Definition of the spandrel- and wall-surface areas for the computation of αS,i

Based on the above considerations, the average damage of each i-th wall (DLW,i) is herein estimated as:

$$D{L}_{W,i}=D{L}_{P,i}+{\alpha }_{S,i }D{L}_{S,i }\le 5$$
(1)

where DLP,i and DLS,i consist in the overall damage contribution provided to the wall by all piers and spandrels that compose it. They are computed as:

$$D{L}_{P,i}=\frac{\sum_{j=0}^{{n}_{P(i)}}\left({A}_{P,j(i)} D{L}_{P,j(i)}\right)}{{A}_{P,tot(i)}}$$
(2)
$$D{L}_{S,i}=\frac{\sum_{k=0}^{{n}_{S(i)}}\left( D{L}_{S,k(i)}\right)}{{n}_{S(i)}}$$
(3)

where Ap,j(i) is the area of the cross-section of j-th piers within the i-th wall, Ap,tot(i) is the total area of the pier cross-sections, nP(i) and nS(i) are the total number of the pier and spandrel elements, respectively. In practice, the damage contribution of piers is weighted by accounting for their horizontal cross-sectional resistant area (conventionally assumed as representative of their potential role in equilibrating the external forces), while the damage of spandrels is simply computed as the average with respect to the number of these elements. This approach is consistent with other literature proposals as described in DT 212 (2013), Lagomarsino and Cattari (2015), Mouyiannou et al. (2014) and Lagomarsino et al. (2022).
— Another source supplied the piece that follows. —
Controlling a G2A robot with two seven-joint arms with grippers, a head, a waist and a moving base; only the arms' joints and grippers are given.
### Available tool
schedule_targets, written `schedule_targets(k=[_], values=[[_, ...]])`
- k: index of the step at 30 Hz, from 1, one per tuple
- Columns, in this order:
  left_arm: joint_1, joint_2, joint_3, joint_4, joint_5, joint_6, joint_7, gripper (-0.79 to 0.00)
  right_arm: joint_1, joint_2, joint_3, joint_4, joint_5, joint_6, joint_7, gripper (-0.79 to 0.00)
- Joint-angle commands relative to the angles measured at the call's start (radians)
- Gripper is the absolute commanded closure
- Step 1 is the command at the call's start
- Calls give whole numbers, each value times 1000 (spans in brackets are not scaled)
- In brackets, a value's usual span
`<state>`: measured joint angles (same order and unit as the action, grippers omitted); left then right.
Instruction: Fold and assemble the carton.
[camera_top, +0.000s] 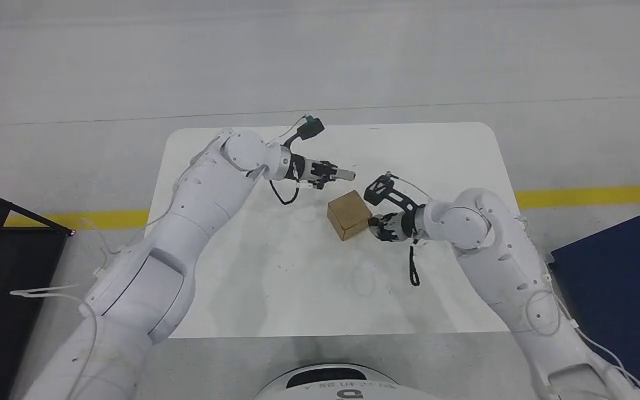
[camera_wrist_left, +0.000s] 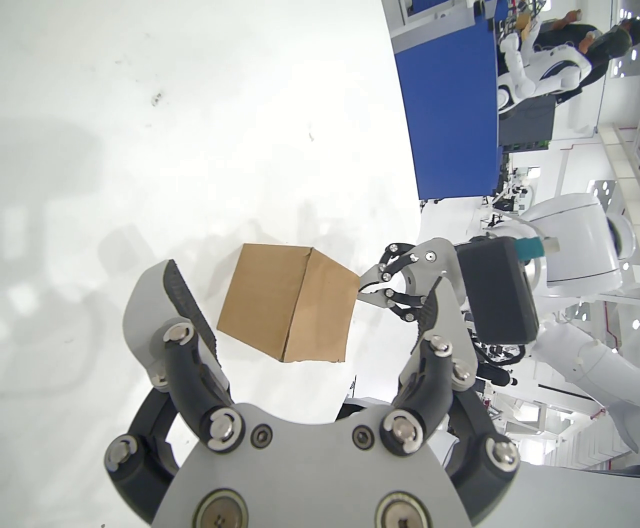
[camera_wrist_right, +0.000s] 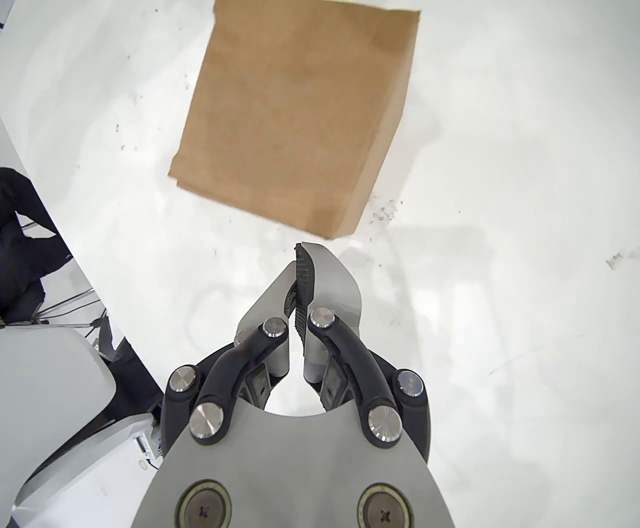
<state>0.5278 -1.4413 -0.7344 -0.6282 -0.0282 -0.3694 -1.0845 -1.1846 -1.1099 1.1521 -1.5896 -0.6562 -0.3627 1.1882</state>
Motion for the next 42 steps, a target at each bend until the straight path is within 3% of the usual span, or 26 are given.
schedule_targets(k=[1, 5, 11, 22, 29, 33, 34, 36, 38, 39, 42], values=[[-4, 2, -7, 12, -5, -3, -13, -785, 29, -5, -6, 32, 22, 26, -28, 0], [-7, 10, -18, 28, 3, -30, -31, -785, 70, -12, -20, 90, 15, 102, -81, 0], [-5, 27, -59, 62, -34, -47, -46, -785, 63, -5, -38, 84, 23, 42, -13, 0], [13, 41, -88, 41, -60, -47, -75, -785, 106, -13, -87, 110, 50, 61, -56, 0], [16, 53, -116, 43, -82, -56, -86, -785, 35, 14, 34, 62, 90, 24, -146, 0], [12, 73, -170, 57, -120, -94, -48, -785, -60, 34, 166, -18, 149, 1, -286, 0], [13, 80, -190, 60, -135, -110, -32, -785, -82, 37, 193, -36, 157, -5, -321, -123], [17, 97, -231, 64, -159, -137, -6, -785, -119, 41, 232, -61, 165, -6, -382, -785], [18, 103, -243, 65, -160, -144, 4, -785, -119, 41, 232, -61, 165, -6, -382, -785], [18, 102, -242, 65, -161, -144, 2, -785, -121, 42, 234, -62, 166, -6, -386, -30], [18, 103, -244, 66, -161, -145, 5, -785, -119, 41, 233, -61, 165, -6, -382, -226]])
The upper limit equal to 5 in Eq. (1) is considered in the case of severe damage to both piers and spandrels. The adequacy of such an approach is further corroborated by the application to real buildings illustrated in Sect. 5.

Thus far, the above-described criteria could not consider a possible soft-story mechanism, which occurs when the damage is concentrated on a specific building level. However, the activation of soft-storey mechanisms could be reasonably associated with a higher DL of the entire building. Hence, to overcome this drawback, a useful rule acting on wall damage at the interstorey level can be considered, monitoring the mean damage of piers at the L-th level, as follows:

$$D{L}_{W,Li}=\frac{\sum_{j=0}^{{n}_{P,L(i)}}\left({A}_{P,L j(i)} D{L}_{P,L j(i)}\right)}{{A}_{P,L tot(i)}}+{\alpha }_{S,i}\frac{\sum_{k=0}^{{n}_{S,L(i)}}\left( D{L}_{S,L k(i)}\right)}{{n}_{S,L(i)}}$$
(4)

where Ap,Lj is the sectional area of the j-th piers and L-th level, Ap,L tot is the total area of the piers at the L-th level, nP,L and nS,L are the total number of the pier and spandrel elements at the L-th level, respectively.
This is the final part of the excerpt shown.